TASK INSTRUCTIONS: Each line that contains the word "board" is to be copied from the records below.

==========

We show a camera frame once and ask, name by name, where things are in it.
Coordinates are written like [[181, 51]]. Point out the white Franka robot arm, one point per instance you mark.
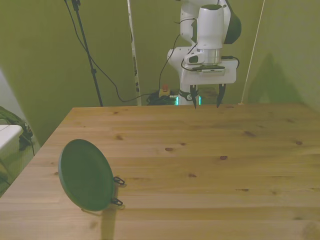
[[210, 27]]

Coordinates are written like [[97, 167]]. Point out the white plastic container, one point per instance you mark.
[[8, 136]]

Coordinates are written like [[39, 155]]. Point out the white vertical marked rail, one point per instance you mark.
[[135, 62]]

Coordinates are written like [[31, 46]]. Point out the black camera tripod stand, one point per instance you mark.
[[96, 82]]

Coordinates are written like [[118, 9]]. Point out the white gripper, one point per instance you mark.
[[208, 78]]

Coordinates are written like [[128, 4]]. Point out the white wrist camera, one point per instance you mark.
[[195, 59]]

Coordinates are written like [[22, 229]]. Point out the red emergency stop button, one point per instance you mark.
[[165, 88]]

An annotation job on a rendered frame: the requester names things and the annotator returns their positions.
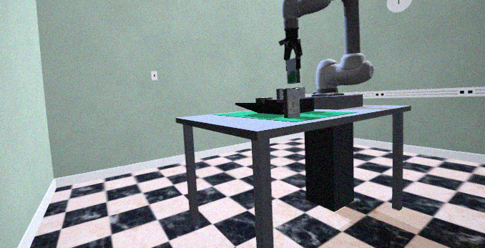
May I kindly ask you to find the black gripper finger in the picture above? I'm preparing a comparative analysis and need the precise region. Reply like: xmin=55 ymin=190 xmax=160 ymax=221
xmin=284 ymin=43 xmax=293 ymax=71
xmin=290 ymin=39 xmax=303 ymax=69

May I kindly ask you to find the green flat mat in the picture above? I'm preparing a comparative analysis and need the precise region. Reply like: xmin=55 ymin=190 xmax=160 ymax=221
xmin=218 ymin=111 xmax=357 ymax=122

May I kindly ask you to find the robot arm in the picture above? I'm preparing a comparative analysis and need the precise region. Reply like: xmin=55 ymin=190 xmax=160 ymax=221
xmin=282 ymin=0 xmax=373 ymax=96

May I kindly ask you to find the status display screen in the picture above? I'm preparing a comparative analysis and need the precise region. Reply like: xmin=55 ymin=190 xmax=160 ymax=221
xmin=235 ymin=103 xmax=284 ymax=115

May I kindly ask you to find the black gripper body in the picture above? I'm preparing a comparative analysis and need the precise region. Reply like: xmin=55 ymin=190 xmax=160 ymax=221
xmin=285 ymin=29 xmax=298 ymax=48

==========

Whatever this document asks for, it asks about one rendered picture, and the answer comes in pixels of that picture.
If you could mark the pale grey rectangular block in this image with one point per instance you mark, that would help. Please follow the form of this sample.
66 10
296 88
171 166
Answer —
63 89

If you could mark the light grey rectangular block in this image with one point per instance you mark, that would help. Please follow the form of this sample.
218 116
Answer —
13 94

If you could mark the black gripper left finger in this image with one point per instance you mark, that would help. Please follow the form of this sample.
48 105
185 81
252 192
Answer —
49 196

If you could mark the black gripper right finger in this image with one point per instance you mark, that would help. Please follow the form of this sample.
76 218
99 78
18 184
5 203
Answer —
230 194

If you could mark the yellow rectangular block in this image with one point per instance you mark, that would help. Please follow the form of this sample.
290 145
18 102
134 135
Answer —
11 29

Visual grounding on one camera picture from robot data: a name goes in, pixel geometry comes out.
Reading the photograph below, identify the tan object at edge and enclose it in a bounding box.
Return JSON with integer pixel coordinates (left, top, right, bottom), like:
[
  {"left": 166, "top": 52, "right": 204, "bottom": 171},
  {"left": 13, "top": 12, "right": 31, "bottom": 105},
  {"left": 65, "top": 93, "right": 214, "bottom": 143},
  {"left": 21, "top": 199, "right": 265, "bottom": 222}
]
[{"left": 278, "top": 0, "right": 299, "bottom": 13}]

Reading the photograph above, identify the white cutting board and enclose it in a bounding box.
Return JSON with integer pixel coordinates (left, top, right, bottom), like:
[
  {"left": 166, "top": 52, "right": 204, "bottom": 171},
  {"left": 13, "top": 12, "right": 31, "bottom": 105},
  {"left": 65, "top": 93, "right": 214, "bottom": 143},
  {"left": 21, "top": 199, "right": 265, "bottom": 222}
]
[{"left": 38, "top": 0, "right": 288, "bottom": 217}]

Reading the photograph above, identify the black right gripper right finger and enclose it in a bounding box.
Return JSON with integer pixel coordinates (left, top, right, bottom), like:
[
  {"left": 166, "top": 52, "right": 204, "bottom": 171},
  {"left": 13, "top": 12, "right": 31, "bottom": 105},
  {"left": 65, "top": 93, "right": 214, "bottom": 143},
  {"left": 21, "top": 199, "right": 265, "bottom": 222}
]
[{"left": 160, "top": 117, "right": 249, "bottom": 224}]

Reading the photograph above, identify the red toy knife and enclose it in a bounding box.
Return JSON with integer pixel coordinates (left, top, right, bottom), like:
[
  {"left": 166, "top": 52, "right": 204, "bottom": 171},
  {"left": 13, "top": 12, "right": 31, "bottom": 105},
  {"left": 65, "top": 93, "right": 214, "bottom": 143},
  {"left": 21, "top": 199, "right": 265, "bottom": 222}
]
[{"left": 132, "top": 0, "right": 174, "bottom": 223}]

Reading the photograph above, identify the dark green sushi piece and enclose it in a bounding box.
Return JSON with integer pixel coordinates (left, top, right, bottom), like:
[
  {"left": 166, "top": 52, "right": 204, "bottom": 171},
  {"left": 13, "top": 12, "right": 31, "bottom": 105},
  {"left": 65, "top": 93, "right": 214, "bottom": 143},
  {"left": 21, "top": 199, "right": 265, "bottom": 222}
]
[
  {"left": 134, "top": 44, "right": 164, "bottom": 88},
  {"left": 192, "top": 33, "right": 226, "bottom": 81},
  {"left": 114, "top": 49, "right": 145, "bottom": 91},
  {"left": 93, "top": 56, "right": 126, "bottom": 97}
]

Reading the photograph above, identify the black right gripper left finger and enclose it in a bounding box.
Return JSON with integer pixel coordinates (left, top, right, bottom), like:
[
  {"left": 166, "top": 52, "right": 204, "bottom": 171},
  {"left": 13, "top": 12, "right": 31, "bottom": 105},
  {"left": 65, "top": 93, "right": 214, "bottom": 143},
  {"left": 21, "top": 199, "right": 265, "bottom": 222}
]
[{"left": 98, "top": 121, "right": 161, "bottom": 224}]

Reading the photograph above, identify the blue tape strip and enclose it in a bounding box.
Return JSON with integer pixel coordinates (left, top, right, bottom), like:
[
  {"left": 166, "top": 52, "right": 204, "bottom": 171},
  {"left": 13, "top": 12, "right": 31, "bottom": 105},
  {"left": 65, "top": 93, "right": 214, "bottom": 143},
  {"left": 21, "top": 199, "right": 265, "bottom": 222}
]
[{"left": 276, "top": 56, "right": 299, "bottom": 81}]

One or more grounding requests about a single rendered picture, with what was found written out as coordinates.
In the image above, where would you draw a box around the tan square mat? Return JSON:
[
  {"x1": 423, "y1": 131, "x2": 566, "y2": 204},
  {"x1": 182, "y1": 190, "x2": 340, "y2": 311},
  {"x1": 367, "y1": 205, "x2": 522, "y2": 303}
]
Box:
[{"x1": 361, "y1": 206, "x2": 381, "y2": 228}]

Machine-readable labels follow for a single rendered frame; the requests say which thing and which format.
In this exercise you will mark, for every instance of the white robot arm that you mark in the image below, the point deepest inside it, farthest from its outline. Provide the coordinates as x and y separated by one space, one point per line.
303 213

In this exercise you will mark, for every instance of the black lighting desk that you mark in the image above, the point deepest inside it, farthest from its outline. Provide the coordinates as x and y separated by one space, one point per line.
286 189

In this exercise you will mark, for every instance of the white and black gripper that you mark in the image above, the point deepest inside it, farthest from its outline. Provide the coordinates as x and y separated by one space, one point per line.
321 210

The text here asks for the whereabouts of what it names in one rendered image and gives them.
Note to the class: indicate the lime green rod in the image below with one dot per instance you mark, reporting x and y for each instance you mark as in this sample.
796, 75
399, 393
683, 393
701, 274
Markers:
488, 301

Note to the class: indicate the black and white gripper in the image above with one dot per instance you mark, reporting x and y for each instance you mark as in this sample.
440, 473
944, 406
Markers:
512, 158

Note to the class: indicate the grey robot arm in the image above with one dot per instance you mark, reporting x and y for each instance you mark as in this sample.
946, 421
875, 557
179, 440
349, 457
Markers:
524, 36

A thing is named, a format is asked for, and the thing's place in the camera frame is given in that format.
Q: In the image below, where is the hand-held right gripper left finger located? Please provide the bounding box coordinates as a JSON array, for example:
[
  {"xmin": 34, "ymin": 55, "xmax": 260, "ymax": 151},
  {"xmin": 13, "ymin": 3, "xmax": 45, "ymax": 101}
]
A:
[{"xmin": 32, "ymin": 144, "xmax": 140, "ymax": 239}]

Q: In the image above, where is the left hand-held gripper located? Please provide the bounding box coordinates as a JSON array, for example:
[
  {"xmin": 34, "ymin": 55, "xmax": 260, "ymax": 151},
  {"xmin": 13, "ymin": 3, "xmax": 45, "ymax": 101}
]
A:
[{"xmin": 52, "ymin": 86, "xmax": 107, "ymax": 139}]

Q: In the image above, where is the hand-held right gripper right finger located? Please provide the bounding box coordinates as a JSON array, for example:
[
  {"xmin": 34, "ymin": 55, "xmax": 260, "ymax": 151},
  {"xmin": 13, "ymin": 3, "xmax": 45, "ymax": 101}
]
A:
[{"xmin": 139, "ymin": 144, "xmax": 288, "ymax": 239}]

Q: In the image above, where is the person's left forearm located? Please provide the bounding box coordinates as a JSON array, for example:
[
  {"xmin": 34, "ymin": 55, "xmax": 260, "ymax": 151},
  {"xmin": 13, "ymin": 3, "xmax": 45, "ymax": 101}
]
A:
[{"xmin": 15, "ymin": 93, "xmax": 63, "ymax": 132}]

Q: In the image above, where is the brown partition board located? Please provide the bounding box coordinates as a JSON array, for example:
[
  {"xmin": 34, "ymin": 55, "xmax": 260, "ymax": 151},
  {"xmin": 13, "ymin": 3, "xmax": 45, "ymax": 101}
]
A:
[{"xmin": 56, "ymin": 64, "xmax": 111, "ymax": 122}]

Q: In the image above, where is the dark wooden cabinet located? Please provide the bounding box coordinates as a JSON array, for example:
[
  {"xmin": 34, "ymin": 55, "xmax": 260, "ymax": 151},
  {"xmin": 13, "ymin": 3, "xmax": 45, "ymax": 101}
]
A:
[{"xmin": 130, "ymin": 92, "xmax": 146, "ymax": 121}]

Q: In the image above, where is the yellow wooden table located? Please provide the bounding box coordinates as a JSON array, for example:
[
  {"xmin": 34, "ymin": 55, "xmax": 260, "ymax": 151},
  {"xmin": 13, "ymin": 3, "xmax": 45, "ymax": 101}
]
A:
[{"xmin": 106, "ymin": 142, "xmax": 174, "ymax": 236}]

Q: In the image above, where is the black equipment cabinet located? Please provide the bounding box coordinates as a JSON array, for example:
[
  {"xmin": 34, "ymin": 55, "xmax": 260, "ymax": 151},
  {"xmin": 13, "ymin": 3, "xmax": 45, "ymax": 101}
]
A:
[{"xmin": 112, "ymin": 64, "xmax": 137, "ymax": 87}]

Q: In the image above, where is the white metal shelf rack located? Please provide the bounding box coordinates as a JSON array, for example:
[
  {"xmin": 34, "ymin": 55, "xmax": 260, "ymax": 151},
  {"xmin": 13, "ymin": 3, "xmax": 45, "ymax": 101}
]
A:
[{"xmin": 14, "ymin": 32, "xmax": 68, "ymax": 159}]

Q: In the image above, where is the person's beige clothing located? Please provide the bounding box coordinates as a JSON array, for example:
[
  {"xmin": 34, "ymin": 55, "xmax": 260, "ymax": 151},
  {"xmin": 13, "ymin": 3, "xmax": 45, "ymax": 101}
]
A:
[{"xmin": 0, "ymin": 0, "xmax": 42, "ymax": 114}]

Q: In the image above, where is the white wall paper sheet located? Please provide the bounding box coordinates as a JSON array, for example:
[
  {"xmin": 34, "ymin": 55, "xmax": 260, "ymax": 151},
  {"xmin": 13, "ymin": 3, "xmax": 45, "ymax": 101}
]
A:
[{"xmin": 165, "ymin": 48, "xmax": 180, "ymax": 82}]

==========

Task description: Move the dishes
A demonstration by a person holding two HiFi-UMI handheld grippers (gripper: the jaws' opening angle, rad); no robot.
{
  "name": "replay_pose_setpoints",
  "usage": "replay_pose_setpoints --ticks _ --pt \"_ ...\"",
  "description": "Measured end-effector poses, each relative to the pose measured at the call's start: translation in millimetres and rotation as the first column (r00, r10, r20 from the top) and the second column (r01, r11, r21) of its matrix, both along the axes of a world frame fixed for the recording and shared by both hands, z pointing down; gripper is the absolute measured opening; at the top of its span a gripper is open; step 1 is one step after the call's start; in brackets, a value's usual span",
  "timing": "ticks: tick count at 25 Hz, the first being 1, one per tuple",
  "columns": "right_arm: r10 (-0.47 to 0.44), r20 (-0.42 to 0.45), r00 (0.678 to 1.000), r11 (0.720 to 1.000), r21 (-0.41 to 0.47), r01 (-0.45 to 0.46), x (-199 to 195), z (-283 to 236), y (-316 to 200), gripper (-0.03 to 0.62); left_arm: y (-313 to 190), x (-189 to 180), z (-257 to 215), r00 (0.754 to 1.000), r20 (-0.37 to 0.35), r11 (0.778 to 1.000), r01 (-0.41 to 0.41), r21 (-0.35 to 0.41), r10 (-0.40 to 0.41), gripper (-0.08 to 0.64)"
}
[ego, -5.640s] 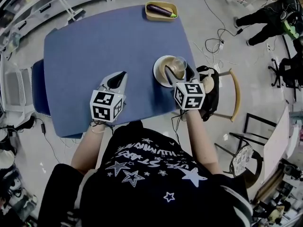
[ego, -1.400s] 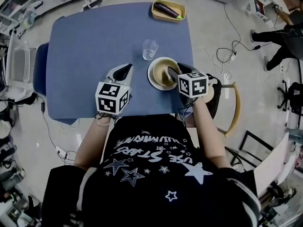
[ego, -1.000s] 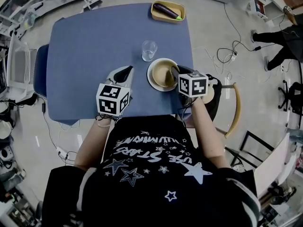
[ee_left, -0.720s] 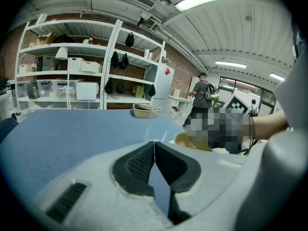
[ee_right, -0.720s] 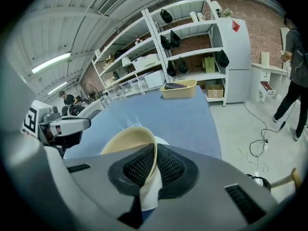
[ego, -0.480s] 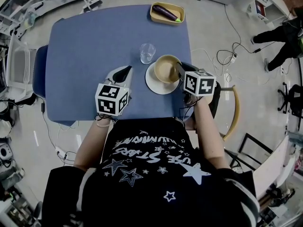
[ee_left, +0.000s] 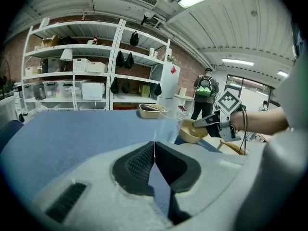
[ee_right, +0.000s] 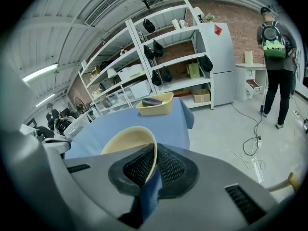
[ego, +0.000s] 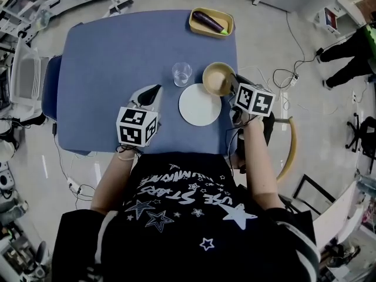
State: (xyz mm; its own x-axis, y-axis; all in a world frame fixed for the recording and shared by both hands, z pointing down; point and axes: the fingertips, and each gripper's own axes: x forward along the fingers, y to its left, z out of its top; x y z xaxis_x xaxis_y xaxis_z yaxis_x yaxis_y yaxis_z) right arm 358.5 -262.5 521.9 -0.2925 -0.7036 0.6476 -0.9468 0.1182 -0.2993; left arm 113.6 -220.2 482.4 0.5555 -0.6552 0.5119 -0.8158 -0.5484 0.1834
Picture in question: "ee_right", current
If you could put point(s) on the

==========

PROBLEM SOLUTION:
Reading the photograph above, identify the white cutting board and enclose it in a bounding box.
Q: In the image above, where is the brown partition board located? Please provide the bounding box coordinates as a JSON array, for example:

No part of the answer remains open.